BBC on Ma: No Context
It's BBC reporting on the trial Ma Ying-jeou, once mayor of Taipei, once Chairman of the KMT, now an accused embezzler, which opened today. So we need not belabor the point that everything important to the context will be left out. The BBC reports:
Taiwan opposition leader and presidential hopeful Ma Ying-jeou has gone on trial in a corruption case which could hit his 2008 hopes.
He is accused of misappropriating T$11.2 million ($339,000) of funds while mayor of the capital, Taipei.
Mr Ma resigned from his position as head of the Kuomintang party shortly after the charges were announced, but said he would clear his name. He has denied graft charges, and is a frontrunner in the presidential race.
So far, so good. Just a short summary. So what does the report go on to say?
Mr Ma, a US-educated lawyer who is expected to defend himself, was in confident mood as he arrived at court.
Ma is not a lawyer. He has never passed the bar either in Taiwan or the US. Where did this claim come from? Everyone says it, for example, AP.
"I am confident of my innocence and I trust in the justice of the court," he said, as a crowd of Kuomintang (KMT) supporters cheered.More summary.
Mr Ma was charged with improper use of government funds in February - and resigned as KMT chairman, protested his innocence and pledged to stand for president all at once.
He is facing four rivals from the ruling Democratic Progressive Party (DPP) who are seeking nomination from their party.
The candidates are Vice President Annette Lu, Premier Su Tseng-chang, former premier Frank Hsieh, and former party chairman Yu Hsyi-kun.
The investigation into his finances began in mid-November after allegations that he had shifted money from a special fund into a personal account during his time as mayor, from 1998 to 2006.
Note how the article does not inform the reader that the money is definitely in the account -- Both Ma and his lawyer have admitted it. Their defense is that Ma never had any intention to steal the money even though he downloaded into his personal accounts and kept it. Vitally important context omitted, and the omission favors Ma. Can you imagine if the BBC report had mentioned what anyone can find on Wiki?
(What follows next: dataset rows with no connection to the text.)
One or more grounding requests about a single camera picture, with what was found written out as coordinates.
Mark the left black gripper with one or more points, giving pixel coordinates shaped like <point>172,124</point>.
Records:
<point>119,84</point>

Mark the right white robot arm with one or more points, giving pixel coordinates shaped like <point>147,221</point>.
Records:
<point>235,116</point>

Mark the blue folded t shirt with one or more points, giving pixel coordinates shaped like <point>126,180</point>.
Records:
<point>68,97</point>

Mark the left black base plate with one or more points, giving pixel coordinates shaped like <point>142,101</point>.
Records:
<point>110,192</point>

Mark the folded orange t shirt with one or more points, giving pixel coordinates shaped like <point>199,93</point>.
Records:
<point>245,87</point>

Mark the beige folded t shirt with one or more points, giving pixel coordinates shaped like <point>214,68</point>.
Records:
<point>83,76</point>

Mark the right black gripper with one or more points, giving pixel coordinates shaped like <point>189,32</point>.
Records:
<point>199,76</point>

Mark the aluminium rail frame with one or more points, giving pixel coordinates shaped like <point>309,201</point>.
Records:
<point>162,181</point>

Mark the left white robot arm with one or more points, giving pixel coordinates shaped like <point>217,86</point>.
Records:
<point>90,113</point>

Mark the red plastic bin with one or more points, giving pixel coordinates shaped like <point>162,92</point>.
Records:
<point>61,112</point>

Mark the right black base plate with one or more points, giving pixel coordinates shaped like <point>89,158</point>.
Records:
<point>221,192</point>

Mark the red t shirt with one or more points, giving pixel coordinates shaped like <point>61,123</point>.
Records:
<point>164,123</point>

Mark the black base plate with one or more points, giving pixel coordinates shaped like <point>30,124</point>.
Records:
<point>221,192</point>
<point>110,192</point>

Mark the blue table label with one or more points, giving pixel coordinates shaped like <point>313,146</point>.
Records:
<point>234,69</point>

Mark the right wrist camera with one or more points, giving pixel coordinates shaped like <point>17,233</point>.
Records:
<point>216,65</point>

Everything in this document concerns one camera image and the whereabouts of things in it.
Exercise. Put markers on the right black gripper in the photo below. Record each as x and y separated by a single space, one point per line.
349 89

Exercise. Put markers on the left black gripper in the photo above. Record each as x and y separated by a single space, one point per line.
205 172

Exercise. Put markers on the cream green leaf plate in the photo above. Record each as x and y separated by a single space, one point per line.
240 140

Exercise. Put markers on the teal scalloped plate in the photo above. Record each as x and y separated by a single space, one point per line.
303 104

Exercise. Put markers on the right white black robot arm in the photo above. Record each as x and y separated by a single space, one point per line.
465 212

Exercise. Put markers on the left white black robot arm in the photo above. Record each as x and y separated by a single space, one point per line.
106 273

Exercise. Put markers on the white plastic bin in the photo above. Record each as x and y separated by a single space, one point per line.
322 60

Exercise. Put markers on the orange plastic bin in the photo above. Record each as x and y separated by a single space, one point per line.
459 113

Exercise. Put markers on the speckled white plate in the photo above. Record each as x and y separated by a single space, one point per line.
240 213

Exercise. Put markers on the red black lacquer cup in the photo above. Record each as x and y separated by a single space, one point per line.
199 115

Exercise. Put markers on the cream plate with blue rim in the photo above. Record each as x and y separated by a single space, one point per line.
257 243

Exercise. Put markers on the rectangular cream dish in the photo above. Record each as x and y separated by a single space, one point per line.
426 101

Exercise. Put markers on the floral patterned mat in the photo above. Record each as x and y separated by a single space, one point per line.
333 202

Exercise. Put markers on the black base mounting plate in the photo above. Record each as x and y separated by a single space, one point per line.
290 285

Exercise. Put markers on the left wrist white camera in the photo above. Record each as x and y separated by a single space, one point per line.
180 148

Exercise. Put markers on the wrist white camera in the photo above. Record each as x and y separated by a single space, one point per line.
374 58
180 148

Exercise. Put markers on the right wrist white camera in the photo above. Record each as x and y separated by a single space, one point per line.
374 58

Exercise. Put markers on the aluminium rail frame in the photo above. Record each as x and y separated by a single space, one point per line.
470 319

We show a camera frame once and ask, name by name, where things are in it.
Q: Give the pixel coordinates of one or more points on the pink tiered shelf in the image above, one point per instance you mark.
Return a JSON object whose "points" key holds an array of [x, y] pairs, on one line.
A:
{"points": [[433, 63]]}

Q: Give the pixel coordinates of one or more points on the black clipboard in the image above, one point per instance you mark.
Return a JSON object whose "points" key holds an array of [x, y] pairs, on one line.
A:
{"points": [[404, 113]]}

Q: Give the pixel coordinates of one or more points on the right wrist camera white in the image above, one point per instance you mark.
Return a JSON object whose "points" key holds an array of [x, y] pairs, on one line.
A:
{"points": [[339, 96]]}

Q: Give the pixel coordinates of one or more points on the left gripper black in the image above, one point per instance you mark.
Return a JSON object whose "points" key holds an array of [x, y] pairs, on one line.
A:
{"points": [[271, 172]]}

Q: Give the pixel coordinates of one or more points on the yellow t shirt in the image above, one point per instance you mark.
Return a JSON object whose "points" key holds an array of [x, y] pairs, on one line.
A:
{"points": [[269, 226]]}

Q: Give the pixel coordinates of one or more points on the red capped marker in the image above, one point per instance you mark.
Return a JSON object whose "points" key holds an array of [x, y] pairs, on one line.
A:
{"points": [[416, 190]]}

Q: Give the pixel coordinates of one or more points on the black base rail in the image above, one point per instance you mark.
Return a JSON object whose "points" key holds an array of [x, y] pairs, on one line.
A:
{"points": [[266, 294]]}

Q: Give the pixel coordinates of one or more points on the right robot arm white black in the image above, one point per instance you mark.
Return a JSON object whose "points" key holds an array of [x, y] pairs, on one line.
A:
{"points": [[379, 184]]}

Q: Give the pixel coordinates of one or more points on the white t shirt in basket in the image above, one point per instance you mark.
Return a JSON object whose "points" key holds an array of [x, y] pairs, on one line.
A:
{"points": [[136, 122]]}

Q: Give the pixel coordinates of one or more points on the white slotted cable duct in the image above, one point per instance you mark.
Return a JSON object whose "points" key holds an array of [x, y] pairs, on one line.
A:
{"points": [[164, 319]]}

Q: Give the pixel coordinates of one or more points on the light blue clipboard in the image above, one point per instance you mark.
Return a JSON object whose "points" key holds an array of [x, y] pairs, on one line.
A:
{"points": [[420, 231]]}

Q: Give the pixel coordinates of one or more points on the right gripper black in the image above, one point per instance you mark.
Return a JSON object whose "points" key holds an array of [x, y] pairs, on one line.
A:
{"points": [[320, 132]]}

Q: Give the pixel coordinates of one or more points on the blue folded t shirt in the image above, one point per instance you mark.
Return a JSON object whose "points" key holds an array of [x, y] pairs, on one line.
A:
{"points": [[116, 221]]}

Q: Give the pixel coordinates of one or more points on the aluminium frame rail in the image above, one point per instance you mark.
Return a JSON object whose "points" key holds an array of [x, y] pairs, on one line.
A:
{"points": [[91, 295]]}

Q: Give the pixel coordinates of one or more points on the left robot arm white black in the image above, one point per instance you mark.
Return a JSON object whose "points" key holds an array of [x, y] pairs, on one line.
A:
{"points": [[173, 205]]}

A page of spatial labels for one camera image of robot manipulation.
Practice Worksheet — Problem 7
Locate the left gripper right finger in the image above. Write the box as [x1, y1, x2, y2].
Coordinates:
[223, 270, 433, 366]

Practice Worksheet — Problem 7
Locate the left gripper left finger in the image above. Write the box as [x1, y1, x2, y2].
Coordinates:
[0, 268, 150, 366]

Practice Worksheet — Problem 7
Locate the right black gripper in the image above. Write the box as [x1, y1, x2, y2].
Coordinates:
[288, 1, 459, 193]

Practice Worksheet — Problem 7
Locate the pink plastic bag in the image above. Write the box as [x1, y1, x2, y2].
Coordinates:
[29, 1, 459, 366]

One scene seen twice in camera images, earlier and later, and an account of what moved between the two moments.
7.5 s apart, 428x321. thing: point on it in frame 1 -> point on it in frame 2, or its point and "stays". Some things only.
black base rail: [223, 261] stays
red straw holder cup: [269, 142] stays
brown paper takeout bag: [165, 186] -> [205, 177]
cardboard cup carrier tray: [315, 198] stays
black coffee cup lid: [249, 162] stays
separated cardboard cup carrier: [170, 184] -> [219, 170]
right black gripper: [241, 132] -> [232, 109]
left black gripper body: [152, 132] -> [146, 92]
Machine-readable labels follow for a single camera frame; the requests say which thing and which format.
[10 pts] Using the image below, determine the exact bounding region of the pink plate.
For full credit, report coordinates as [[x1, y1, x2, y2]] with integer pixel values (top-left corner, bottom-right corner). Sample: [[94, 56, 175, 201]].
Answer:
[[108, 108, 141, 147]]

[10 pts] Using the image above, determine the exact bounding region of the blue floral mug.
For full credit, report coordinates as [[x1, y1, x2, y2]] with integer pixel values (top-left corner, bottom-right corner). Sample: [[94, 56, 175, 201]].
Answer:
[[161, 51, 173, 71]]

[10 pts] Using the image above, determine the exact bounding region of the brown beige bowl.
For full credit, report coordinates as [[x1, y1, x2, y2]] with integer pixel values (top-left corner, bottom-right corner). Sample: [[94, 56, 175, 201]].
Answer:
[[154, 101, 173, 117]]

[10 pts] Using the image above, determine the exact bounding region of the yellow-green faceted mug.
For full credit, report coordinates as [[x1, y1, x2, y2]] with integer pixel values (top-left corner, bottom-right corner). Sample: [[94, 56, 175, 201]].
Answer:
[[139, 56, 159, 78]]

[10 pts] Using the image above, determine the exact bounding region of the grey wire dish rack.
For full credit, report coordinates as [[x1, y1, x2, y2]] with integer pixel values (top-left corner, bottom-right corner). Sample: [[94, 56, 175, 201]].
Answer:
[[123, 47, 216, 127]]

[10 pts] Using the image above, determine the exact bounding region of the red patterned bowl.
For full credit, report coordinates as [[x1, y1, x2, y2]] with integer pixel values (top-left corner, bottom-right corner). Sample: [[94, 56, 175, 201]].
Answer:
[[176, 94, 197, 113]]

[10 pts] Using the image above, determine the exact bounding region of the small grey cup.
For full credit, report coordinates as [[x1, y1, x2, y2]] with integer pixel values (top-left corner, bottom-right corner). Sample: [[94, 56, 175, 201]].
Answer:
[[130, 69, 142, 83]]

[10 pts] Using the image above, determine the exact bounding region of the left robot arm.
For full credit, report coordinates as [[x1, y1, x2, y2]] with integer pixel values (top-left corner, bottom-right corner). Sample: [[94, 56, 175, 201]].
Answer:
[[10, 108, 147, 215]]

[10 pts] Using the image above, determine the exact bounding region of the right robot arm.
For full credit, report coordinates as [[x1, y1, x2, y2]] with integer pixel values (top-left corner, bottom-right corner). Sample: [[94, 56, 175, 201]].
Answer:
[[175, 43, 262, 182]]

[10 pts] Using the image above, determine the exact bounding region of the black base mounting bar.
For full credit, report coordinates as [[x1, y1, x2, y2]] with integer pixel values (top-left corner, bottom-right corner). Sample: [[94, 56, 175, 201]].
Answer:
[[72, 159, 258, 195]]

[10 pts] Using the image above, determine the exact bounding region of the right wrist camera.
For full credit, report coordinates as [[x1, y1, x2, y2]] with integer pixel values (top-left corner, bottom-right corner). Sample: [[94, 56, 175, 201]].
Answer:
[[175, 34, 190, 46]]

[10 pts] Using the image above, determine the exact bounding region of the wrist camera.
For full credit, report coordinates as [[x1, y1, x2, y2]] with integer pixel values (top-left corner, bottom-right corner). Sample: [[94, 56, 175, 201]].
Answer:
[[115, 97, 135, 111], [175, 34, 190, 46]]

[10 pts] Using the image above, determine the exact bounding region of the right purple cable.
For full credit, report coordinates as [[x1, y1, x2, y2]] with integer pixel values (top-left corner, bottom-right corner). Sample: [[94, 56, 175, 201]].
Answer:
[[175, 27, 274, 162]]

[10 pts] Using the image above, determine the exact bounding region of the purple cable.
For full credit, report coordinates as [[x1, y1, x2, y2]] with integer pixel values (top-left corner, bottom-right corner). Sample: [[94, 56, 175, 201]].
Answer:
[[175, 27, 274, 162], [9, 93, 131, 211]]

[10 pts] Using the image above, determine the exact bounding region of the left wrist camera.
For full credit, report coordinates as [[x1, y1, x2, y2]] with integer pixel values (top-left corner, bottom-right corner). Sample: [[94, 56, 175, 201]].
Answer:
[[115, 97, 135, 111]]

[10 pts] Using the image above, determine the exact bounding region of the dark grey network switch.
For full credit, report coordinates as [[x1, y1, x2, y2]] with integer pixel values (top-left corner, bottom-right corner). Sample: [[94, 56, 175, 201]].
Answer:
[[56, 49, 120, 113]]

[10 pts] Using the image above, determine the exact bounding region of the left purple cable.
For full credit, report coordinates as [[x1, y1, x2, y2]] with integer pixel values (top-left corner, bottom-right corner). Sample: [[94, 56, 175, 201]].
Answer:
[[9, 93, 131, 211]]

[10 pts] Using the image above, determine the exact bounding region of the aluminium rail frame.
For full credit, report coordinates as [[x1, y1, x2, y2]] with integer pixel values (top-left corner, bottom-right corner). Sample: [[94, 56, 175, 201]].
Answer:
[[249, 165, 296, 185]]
In addition to those incidents that give rise to public doubt on his competency, Ma has also been criticized for his involvement in several alleged scandals. His filings for the compulsory financial disclosure shows that his household net worth increased by more than NT$43 million (US$1.3 million)between 1993 and 2004, at a rate irreconcilable with his living standards, his two daughters in Ivy League schools and his identified income sources. Ma dismissed the criticism with a quotable line: “I spend less than US$10 a day and I only have an old patched suit.”
The BBC then goes on to say:
If convicted, he would face at least seven years in prison. However, prosecutors have already asked for leniency because of his co-operation with the investigation.
Here's what I said the last time that the BBC used this exact set of sentences to describe Ma's indictment. "Context is often impaired in the international media due to the exigencies of time and space, but the BBC's accounts make a special habit of eliminating key context (here's why!)." That applies here too. To understand why the prosecutor might ask for leniency, in addition to Ma's cooperation, the reader would also have to know that the prosecutor who conducted the investigation had Ma for a witness at his wedding, that the prosecutor's offices in Taiwan are largely pro-Blue, and that Ma has publicly threatened the bureaucrats who don't come up with answers he wants. Not one iota of this context appears here -- because it would spoil the nice clean narrative that the BBC wants to project. Sadly, this very human urge to create narrative rather than report reality in all its messiness too often favors the KMT.